Non vedi tu, che mentre il sanguinoso

Stuol de’ fanciulli ravivando vai

Nova morte gli dai?

O ne la crudeltate anco pietoso

Fabro gentil, ben sai, 

Ch’ancor tragico caso è caro oggetto, 

E che spesso l’horror va col diletto.

(G.B. Marino, La strage de’ fanciulli innocenti di Guido Reni, in La Galeria, 1620)

La strage dei bambini maschi, ordinata dal re giudeo Erode il Grande, è narrata nel Vangelo di Matteo e ha costituito dall’antichità, attraverso il Medioevo e fino all’età moderna, uno dei soggetti iconografici più diffusi in tutte le arti figurative. Le grida mute delle madri, il disperato stringere a sé i figli, le preghiere pietose che nulla possono contro l’efferatezza cieca dei carnefici, si costruiscono in questo grande quadro come un ordito di arti e corpi in tensione estrema, agitati su diagonali di movimento che si intersecano dilatando il sentimento di impotenza e orrore di chi guarda e che sono per paradosso smentiti dalle vesti voluminose, dai colori pieni. Guido affronta la narrazione della violenza più brutale incardinandola nella sua nuova idea di bellezza e perfezione: una concezione che fa nascere l’ossimoro alla base della poesia di Giovan Battista Marino: nelle forme senza tempo della perfezione artistica la tragedia si tramuta in bellezza e “l’horror va col diletto”.
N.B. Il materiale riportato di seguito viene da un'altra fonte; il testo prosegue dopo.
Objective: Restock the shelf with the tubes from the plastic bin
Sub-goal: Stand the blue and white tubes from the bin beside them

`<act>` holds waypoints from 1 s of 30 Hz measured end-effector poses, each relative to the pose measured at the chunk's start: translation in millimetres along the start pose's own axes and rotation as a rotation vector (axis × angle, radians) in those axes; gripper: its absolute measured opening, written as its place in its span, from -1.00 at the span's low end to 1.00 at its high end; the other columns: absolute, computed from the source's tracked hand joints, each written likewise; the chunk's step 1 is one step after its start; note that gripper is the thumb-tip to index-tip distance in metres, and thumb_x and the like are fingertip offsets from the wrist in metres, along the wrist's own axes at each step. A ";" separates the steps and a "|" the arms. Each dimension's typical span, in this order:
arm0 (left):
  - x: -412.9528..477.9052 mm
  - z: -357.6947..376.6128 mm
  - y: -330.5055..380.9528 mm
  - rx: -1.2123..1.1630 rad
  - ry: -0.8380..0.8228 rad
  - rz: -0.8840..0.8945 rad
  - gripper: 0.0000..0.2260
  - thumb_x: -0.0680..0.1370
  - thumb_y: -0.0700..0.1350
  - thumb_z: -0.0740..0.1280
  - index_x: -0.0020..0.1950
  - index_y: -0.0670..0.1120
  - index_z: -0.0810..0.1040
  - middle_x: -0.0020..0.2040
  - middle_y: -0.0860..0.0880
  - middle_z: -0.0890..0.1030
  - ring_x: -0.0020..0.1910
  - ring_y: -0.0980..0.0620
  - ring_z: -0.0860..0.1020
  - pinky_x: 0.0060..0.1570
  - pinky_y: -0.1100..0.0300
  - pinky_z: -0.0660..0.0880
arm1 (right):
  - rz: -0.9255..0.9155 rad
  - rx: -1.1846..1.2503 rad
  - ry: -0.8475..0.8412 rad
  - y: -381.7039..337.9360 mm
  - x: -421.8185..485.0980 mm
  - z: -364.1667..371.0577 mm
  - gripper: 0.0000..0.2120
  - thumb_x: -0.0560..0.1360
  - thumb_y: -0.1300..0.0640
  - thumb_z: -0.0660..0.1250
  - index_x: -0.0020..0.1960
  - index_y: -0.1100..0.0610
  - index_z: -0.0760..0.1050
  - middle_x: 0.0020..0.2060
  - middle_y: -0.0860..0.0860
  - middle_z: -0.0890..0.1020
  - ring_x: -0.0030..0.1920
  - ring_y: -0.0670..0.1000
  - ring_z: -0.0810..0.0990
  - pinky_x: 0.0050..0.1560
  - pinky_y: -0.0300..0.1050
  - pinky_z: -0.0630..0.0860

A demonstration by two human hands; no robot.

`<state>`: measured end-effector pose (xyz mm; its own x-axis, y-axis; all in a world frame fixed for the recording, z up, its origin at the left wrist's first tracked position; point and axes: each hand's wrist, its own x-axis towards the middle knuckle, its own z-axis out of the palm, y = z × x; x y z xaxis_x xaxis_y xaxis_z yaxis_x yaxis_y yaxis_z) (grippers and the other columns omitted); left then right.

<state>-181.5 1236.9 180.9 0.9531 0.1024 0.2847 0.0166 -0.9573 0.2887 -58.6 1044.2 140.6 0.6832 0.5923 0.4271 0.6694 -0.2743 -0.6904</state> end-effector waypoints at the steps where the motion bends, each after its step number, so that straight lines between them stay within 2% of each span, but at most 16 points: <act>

L’artista eseguì il dipinto per i bolognesi Conti Berò ma lo fece presumibilmente a Roma, perché evidentissimo è il debito che qui contrae con l’universo classico e romano, della statuaria antica come degli esiti pittorici rinascimentali e addirittura caravaggeschi. Non è possibile guardare alla madre in primo piano a destra senza richiamare la scultura della Niobe – parte della serie nota come Niobidi, rinvenuta nel 1583 a Roma e oggi agli Uffizi di Firenze – con la quale condivide puntualmente la testa rivolta al cielo e le labbra socchiuse nello sgomento; come non si possono non chiamare in causa celebri incisioni, di Andrea Mantegna, di Marcantonio Raimondi da Raffaello – pur in assenza di citazioni dirette – per giustificare le sovrapposizioni dei corpi, le loro pose, la distribuzione bilanciata degli spazi. Anche se in questo magnifico dipinto vige potente l’assimilazione della lezione di Raffaello, è innegabile riconoscervi lo sguardo a Caravaggio, al suo Martirio di San Matteo nella Cappella Contarelli, al quale Guido cattura il bambino spaventato in braccio alla donna che chiude la quinta destra.